EK: There are two verticals we are building based on the New Mittelstand vision: an online magazine and a transformative community. The online magazine helps us share the stories about diversity, radical innovation, and sustainability. One of the issues in traditional Mittelstand is lack of female leaders: according to a recent study, only about 11% of management and board members are female. If you consider origin and cultural background, you will end up with almost no representation at all. We want to grow and support the next generation that is taking charge on an even broader definition of diversity. It may take some time because it is about succession, and it takes years for existing families to rethink that and to make this decision. Jointly with Zebras Unite, we are working on alternative capital structures and to share inspiring stories of zebra entrepreneurs, relevant to transforming existing businesses.
Traditional family offices are often still very conservative. That money does not support the purpose-oriented narratives their brand identities indicate. We think this is inconsistent. So, the other vertical is focused on transformation with help of our community. The next generation wants more diversity and sustainability, new digital experiences, etc.—all this requires evolutionary and radical change at the same time. We developed a transformational framework to help next generation leaders to find orientation and necessary guidance, and share experiences in various circles and collaborate. We treat the culture of a traditional family firm as a product of entrepreneurship and apply new agile and iterative methods to develop it further. Often, we need to experiment in radical ways and there is an increasing interest to do that. But there is also an open debate. How far do we want to go? Some family businesses are going back to their roots in a negative sense, saying, “We do not want radical change, because we calculated it is not going to be good for us.” This debate is difficult, but we need to have the debate and move it into transformative action. This is the value our community creates and our positive impact.
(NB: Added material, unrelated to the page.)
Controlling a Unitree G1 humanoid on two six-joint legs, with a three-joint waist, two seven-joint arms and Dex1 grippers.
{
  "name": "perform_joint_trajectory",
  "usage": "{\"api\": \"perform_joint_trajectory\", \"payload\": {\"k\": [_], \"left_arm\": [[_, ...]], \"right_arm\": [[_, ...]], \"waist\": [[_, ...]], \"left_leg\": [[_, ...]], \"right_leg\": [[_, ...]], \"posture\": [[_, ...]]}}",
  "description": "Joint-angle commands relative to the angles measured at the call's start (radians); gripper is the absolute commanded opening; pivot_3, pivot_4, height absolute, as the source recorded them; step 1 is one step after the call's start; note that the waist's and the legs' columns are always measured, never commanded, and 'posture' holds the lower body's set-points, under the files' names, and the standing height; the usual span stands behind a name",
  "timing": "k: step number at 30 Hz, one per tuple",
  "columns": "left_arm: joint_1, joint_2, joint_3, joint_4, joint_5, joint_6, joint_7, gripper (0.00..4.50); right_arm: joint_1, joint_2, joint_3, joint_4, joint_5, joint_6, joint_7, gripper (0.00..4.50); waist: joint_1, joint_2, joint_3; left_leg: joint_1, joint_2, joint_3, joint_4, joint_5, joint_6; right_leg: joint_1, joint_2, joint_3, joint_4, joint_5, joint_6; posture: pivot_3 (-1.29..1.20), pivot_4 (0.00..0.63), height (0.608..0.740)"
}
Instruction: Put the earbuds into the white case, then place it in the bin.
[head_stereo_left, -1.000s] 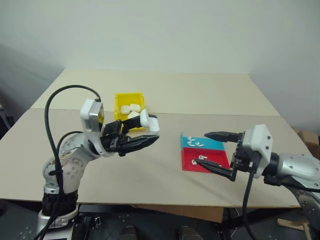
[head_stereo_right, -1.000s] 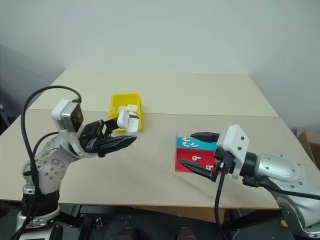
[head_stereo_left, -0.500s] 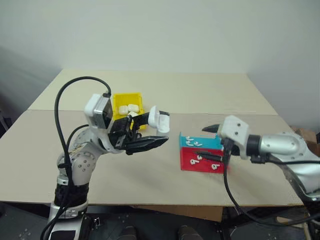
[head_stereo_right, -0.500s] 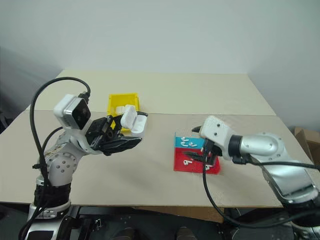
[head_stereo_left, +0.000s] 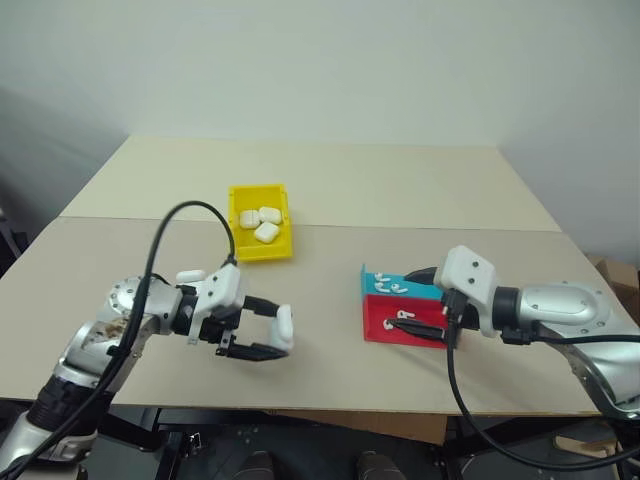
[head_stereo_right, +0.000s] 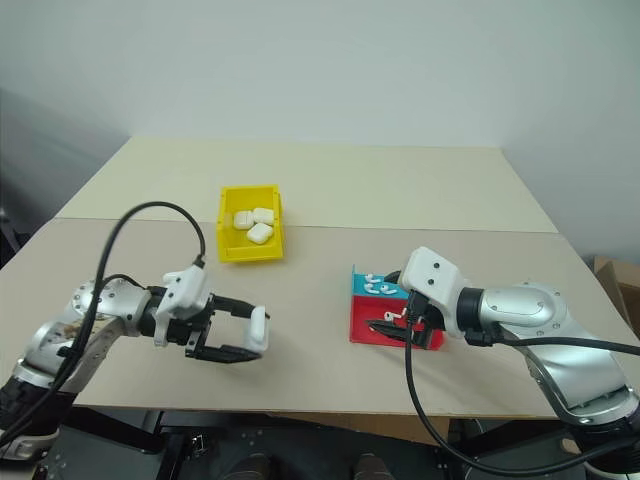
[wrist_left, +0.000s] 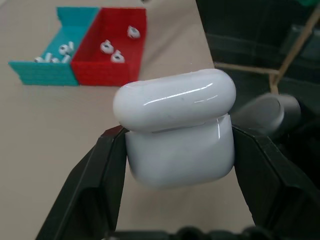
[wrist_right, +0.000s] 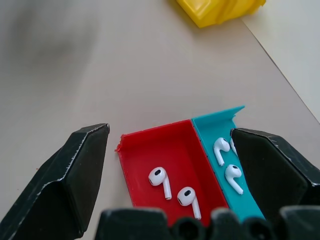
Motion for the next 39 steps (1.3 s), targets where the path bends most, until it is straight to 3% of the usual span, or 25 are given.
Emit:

JL: This is where politics comes into the conversation.
EK: If you ask Mittelstand companies and family businesses, what is the biggest hurdle for them to do innovation? They will say bureaucracy. The second-biggest issue is access to talent. In changing the way the capital is allocated, we need to figure out ways to do that without increasing bureaucracy. We need to direct the capital to the right people based on quality rather than traditional benchmarks and historical numbers. There is never going to be enough historical numbers, if we do not change radically and take some risks. I hope that these independent capital owners will be more likely to take risks, because at the end of the day, they want to say they did something good with it. Even if the business does not work, the purpose was still right. This is the balance of purpose with profit. The question is, what is the right ratio?